**Recorded information**:
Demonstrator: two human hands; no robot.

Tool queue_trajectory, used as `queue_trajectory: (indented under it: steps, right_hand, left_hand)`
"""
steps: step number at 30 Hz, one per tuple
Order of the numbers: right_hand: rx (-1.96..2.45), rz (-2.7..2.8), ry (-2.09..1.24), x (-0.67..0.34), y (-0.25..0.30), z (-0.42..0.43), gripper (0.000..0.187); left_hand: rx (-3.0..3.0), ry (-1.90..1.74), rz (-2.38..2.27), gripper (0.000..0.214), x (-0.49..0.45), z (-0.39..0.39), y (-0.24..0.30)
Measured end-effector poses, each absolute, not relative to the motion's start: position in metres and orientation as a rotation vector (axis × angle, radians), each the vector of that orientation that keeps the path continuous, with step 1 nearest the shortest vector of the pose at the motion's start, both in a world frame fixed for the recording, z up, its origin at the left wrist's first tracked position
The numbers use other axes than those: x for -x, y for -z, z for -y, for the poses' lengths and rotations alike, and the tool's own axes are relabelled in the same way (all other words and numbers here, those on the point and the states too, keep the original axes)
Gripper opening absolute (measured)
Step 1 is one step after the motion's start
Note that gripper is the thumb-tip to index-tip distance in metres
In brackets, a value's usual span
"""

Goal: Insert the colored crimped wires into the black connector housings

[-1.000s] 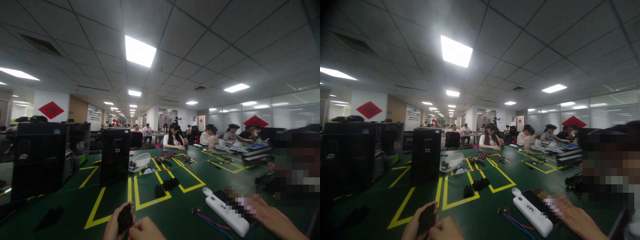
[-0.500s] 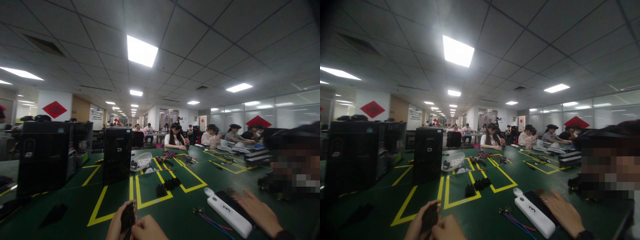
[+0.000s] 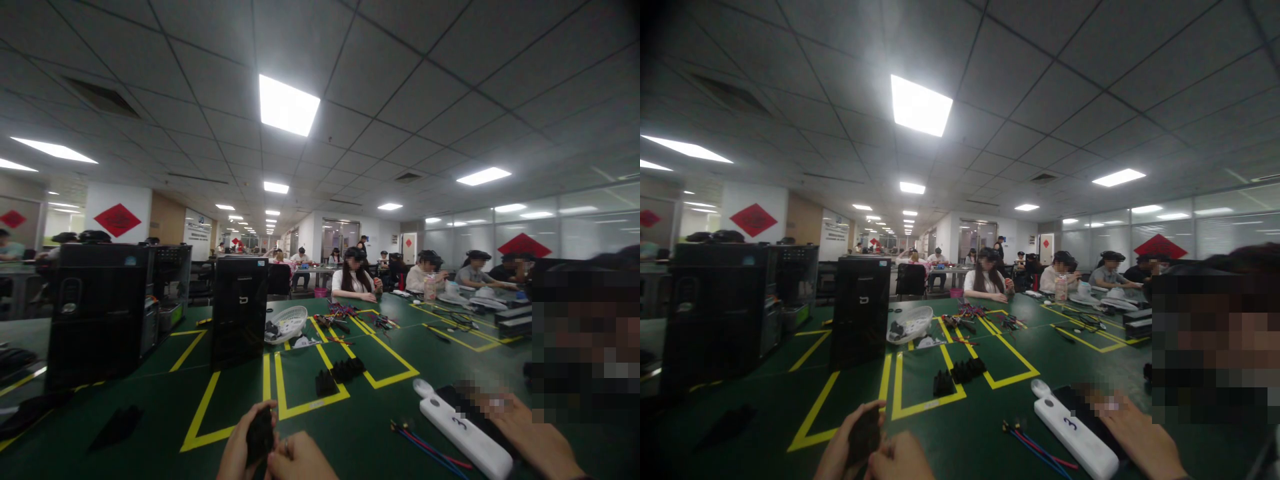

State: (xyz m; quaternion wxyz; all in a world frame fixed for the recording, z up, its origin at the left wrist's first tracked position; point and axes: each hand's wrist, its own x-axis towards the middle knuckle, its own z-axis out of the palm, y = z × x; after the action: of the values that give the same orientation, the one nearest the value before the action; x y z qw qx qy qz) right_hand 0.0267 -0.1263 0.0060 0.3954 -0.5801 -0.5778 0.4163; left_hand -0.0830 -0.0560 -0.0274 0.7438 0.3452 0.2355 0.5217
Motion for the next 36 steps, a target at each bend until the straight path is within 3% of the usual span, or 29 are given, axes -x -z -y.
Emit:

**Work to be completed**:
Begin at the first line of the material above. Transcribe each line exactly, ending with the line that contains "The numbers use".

**Result for this task**:
Demonstrator: two human hands; no robot.

Tool queue_trajectory, used as `queue_trajectory: (indented under it: steps, right_hand, left_hand)`
"""
steps: step number at 30 Hz, one per tuple
Order of the numbers: right_hand: rx (-1.96..2.45), rz (-2.7..2.8), ry (-2.09..1.24), x (-0.67..0.34), y (-0.25..0.30), z (-0.42..0.43), gripper (0.000..0.187); left_hand: rx (-3.0..3.0), ry (-1.90..1.74), rz (-2.38..2.27), gripper (0.000..0.214), x (-0.49..0.45), z (-0.39..0.39), y (-0.24..0.30)
Measured end-effector poses, each absolute, not relative to the motion's start: position in metres and orientation as a rotation vector (axis × angle, radians), each the vector of that orientation that keeps the path continuous, with step 1 nearest the shortest vector of the pose at the motion's start, both in a world frame fixed for the recording, z up, its origin at the left wrist's first tracked position
The numbers use other axes than those: x for -x, y for -z, z for -y, for the poses' lengths and rotations alike, and the tool's own axes are relabelled in the same way (all other words and numbers here, those on the point and the states too, keep the original axes)

That concludes the response.